Exercise objective: Where the records below have a line with "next", that line is to be copied.
* * * * * * *
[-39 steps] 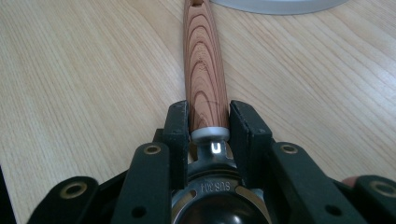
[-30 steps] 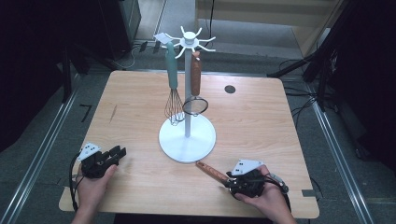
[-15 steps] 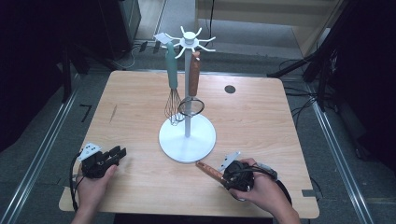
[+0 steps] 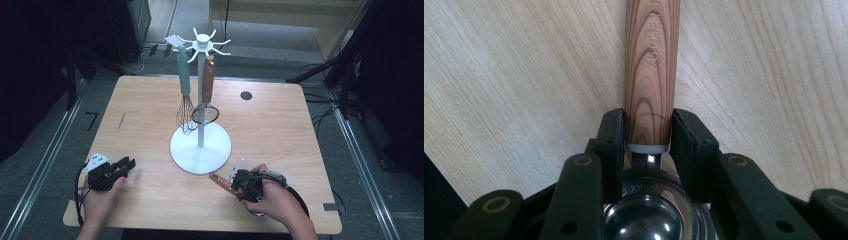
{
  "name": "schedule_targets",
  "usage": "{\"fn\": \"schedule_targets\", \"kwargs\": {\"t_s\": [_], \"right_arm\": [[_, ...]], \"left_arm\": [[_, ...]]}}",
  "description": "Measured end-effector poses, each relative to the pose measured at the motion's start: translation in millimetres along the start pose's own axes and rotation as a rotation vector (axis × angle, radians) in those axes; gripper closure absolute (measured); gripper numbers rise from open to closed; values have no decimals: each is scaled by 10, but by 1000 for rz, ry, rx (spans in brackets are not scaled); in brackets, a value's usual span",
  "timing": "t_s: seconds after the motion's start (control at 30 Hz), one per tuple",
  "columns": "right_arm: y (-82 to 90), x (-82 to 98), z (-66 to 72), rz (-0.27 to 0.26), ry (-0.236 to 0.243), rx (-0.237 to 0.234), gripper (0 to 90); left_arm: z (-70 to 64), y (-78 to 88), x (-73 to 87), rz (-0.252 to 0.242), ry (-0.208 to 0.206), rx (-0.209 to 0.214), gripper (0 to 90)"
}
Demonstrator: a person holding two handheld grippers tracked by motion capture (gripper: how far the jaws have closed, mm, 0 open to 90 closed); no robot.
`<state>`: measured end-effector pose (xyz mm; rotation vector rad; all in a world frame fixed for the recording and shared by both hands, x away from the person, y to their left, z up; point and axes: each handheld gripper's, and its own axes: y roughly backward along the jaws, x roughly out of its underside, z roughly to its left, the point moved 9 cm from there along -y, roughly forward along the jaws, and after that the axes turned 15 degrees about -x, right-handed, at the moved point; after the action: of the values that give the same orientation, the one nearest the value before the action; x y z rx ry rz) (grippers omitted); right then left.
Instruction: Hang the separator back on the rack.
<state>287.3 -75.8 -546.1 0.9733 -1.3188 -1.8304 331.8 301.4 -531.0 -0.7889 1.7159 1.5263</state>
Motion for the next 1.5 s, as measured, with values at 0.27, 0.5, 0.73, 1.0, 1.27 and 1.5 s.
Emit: {"fn": "schedule_targets", "kwargs": {"t_s": [0.27, 0.5, 0.73, 1.0, 1.27, 1.5], "right_arm": [[-38, 10, -3, 42, -8, -10, 701], [-36, -3, -30, 64, -34, -30, 713], [-42, 2, 15, 9, -45, -36, 715], [77, 71, 4, -107, -50, -61, 716], [266, 36, -4, -282, -45, -60, 716], [473, -67, -43, -455, -36, -34, 716]], "left_arm": [[-4, -4, 2, 1, 1, 0, 676], [-8, -1, 4, 2, 1, 3, 677], [-2, -2, 12, 9, -7, 2, 679], [11, -4, -5, -9, -1, -12, 636], [104, -22, -10, 4, 23, -97, 364], [176, -36, 10, 50, 37, -149, 135]]}}
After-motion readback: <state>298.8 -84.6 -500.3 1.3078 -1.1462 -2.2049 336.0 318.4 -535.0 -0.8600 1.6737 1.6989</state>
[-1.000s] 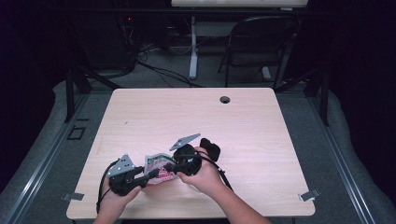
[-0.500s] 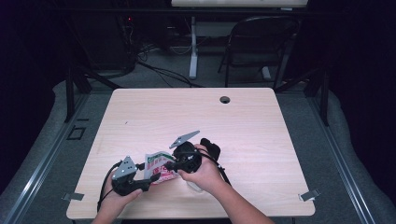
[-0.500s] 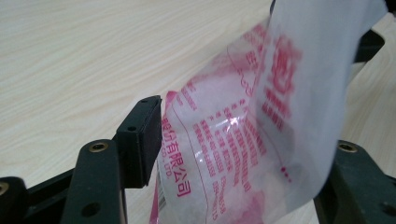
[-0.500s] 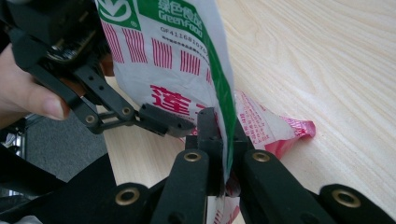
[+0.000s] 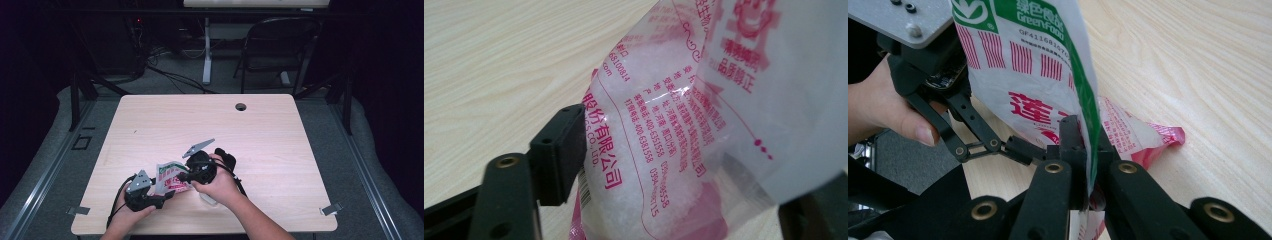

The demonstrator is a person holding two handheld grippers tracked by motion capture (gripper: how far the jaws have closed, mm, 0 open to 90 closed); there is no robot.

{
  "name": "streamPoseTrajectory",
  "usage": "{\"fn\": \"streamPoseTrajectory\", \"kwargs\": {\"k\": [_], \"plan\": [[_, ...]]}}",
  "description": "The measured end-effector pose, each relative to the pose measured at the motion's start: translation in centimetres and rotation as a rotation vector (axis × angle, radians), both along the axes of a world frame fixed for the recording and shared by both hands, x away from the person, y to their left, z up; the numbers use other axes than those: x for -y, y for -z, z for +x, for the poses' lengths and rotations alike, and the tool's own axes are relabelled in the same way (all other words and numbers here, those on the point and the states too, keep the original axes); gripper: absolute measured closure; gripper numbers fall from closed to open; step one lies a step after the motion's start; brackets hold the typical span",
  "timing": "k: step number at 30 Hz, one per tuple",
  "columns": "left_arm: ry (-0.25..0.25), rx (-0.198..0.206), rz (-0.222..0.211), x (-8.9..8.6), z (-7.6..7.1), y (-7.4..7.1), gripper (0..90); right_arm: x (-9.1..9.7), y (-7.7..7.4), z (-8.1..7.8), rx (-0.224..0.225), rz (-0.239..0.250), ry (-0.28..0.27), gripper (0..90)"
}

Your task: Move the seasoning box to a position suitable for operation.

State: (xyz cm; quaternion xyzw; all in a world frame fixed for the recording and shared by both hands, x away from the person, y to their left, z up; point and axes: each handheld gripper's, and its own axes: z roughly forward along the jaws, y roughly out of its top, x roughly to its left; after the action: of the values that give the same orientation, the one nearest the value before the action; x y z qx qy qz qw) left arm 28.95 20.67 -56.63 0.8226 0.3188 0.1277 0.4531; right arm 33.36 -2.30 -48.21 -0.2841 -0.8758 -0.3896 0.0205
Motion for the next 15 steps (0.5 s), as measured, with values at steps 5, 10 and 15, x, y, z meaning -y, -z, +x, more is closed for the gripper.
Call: {"fn": "streamPoseTrajectory", "kwargs": {"k": [5,10,15], "plan": [[-0.017,-0.023,-0.007,0.1,0.3,0.6,23.8,0.0,0.1,0.0,-0.004,0.009,0.002,89.6],[-0.009,-0.077,-0.016,0.0,0.7,1.3,20.7,0.0,0.1,0.0,-0.004,0.013,0.002,89.6],[-0.009,-0.125,0.048,0.6,1.0,2.1,22.7,0.0,0.1,-0.1,0.003,0.012,0.003,89.6]]}}
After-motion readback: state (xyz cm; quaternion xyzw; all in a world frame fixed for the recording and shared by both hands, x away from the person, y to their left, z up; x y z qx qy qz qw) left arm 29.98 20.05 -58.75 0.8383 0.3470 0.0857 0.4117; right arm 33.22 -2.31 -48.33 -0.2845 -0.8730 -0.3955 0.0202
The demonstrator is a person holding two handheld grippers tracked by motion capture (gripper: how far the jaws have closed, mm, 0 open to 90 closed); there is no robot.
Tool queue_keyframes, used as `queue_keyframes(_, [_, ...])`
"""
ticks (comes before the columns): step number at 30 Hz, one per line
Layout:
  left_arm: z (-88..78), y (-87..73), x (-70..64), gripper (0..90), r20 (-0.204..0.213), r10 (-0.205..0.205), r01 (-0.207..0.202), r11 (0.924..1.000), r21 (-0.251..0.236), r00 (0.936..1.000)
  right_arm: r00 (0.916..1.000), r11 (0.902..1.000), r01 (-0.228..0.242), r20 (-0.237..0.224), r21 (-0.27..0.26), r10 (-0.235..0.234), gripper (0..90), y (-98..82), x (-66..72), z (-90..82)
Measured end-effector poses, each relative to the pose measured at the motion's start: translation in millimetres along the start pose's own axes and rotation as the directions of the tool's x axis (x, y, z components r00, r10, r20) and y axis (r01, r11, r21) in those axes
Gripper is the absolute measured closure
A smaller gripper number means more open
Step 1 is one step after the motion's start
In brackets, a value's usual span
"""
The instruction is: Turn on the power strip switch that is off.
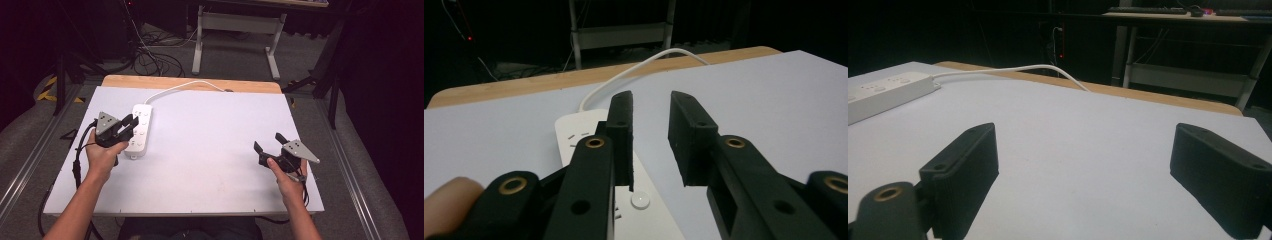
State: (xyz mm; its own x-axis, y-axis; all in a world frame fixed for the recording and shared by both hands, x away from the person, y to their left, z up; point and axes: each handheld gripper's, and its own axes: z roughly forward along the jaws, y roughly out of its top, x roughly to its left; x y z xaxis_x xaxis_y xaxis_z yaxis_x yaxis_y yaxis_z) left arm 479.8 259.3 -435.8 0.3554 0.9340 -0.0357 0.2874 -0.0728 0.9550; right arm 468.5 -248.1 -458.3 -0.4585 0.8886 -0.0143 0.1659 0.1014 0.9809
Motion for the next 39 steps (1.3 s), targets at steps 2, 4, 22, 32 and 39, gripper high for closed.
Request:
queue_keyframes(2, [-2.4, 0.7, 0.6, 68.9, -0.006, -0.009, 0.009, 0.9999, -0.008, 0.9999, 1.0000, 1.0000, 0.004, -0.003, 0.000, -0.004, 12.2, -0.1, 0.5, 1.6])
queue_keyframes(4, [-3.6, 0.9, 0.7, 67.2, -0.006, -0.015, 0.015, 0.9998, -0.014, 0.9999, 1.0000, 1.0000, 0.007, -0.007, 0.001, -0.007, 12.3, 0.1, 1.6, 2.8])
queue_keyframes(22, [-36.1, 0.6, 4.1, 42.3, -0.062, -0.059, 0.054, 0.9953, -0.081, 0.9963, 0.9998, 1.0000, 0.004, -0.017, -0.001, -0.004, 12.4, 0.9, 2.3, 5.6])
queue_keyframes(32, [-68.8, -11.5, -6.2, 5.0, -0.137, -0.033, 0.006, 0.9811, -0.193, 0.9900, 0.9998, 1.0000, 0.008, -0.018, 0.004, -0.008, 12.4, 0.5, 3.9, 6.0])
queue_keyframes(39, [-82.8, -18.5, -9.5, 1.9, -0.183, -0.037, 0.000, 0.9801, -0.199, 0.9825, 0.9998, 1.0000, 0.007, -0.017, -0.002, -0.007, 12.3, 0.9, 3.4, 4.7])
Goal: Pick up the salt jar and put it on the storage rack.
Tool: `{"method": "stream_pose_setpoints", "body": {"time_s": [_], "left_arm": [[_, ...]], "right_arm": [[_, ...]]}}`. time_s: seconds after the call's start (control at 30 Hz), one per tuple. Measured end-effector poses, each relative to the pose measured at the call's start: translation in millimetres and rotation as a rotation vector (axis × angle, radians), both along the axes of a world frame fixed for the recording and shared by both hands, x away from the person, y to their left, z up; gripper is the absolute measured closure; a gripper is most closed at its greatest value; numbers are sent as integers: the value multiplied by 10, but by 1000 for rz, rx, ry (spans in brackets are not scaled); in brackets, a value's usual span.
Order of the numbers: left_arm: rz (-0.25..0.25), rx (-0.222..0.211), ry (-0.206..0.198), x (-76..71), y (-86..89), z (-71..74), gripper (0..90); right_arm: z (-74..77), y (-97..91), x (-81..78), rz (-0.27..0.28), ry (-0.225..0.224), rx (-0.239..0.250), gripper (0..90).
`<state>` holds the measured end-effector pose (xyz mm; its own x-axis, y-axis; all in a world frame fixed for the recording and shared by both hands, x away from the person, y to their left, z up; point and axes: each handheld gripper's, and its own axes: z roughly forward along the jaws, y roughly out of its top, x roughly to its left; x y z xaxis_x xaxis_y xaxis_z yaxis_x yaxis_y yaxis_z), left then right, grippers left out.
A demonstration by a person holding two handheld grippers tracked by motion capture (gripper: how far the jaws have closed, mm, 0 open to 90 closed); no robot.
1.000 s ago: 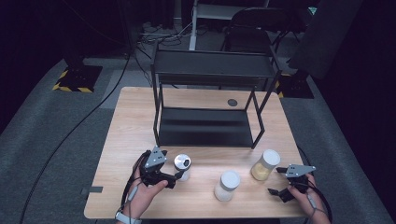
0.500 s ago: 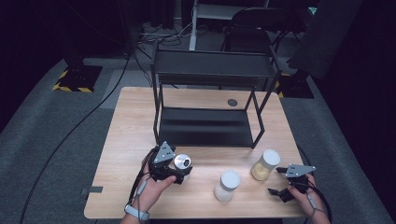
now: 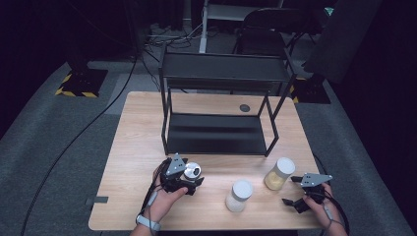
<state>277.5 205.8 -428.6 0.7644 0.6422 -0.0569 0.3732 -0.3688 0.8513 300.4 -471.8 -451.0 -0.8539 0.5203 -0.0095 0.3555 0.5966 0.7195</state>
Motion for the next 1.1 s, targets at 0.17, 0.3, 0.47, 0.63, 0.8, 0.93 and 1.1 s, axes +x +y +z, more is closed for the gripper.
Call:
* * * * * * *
Task answer:
Motion for the next 1.5 s, as measured, with values at 0.27, 0.5, 0.73, 1.0, 1.27 and 1.5 s.
Motion for the next 15 steps (0.5 s), as measured, with values at steps 5, 10 and 15, x, y, z meaning -y, -z, +x, more is closed for the gripper.
Motion for the next 39 steps (1.3 s), targets at steps 2, 4, 22, 32 and 39, gripper high for closed.
Motion for the next 1.1 s, targets at 0.17, 0.3, 0.47, 0.63, 0.8, 0.93 and 1.1 s, axes +x +y +z, more is closed for the gripper.

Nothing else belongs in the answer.